### Task to carry out
Scan the entries below. List each line with "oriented".

### Supplied information

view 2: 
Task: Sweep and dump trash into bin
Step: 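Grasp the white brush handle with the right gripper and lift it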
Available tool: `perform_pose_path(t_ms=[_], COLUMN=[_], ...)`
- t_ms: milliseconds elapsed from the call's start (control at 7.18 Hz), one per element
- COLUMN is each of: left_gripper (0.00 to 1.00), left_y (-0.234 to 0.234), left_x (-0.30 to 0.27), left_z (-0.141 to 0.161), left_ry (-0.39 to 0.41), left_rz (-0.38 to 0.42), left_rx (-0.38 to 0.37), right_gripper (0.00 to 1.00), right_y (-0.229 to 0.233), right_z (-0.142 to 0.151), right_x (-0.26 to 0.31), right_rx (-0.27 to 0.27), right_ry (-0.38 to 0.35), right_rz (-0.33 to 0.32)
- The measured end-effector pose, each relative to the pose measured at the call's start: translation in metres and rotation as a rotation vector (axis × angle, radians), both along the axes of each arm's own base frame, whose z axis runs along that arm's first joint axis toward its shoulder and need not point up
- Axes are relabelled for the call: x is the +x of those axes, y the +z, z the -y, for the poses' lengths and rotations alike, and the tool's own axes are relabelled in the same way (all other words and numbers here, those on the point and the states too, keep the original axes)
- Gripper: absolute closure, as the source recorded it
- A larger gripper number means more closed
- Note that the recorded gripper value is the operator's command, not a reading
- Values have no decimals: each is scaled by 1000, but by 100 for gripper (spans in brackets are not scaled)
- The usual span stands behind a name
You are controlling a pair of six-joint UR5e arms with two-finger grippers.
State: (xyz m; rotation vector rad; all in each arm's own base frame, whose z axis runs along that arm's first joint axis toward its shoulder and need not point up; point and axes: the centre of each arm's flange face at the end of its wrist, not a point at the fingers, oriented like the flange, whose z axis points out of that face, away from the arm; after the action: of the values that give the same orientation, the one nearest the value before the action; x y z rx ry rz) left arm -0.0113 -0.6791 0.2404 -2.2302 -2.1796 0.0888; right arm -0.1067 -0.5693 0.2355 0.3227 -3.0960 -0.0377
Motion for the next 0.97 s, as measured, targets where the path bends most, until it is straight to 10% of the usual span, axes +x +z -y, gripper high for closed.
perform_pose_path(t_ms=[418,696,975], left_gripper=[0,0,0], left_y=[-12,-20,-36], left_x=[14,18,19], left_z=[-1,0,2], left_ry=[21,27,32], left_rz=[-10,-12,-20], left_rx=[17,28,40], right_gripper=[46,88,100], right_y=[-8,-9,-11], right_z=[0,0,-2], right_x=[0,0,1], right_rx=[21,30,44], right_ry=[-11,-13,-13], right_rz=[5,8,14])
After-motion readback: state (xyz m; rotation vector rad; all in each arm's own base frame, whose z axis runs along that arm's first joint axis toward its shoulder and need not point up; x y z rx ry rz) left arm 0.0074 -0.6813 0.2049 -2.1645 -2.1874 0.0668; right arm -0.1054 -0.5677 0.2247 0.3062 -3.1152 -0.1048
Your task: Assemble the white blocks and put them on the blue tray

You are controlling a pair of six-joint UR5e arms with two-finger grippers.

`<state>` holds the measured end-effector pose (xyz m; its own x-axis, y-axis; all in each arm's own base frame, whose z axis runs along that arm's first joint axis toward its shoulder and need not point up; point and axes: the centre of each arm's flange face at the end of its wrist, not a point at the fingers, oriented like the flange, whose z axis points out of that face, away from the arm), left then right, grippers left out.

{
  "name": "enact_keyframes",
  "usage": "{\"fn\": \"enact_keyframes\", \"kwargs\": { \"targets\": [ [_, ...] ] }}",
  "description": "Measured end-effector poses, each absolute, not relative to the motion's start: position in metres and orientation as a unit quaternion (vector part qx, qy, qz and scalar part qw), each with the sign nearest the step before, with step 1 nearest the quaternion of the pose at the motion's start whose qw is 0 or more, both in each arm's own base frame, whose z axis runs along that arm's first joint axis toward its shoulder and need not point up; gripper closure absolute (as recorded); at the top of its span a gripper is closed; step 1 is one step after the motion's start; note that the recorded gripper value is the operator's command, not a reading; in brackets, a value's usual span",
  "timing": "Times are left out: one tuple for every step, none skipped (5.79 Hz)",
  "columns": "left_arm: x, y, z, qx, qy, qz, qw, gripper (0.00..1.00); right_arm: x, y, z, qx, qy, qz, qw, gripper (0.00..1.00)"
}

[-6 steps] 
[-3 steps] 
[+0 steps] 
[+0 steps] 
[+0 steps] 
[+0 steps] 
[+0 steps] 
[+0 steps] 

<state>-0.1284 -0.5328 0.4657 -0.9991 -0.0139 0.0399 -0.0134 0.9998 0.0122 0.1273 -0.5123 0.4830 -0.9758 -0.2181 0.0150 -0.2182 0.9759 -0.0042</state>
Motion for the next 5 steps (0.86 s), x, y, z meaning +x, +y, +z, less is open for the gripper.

### Exercise result
State: (xyz m; rotation vector rad; all in each arm's own base frame, whose z axis runs along that arm's first joint axis toward its shoulder and need not point up; point and axes: the centre of each arm's flange face at the end of its wrist, not a point at the fingers, oriented like the flange, whose z axis points out of that face, away from the arm; after the action: of the values that give the same orientation, the one nearest the value before the action; x y z rx ry rz) left arm -0.0113 -0.6791 0.2404 -2.2302 -2.1796 0.0888; right arm -0.1067 -0.5693 0.2355 0.3227 -3.0960 -0.0377
`<state>` holds the measured end-effector pose (xyz m; its own x-axis, y-axis; all in each arm's own base frame, whose z axis runs along that arm's first joint axis toward its shoulder and need not point up; point and axes: the centre of each arm's flange face at the end of its wrist, not a point at the fingers, oriented like the flange, whose z axis points out of that face, away from the arm), left then right, grippers left out.

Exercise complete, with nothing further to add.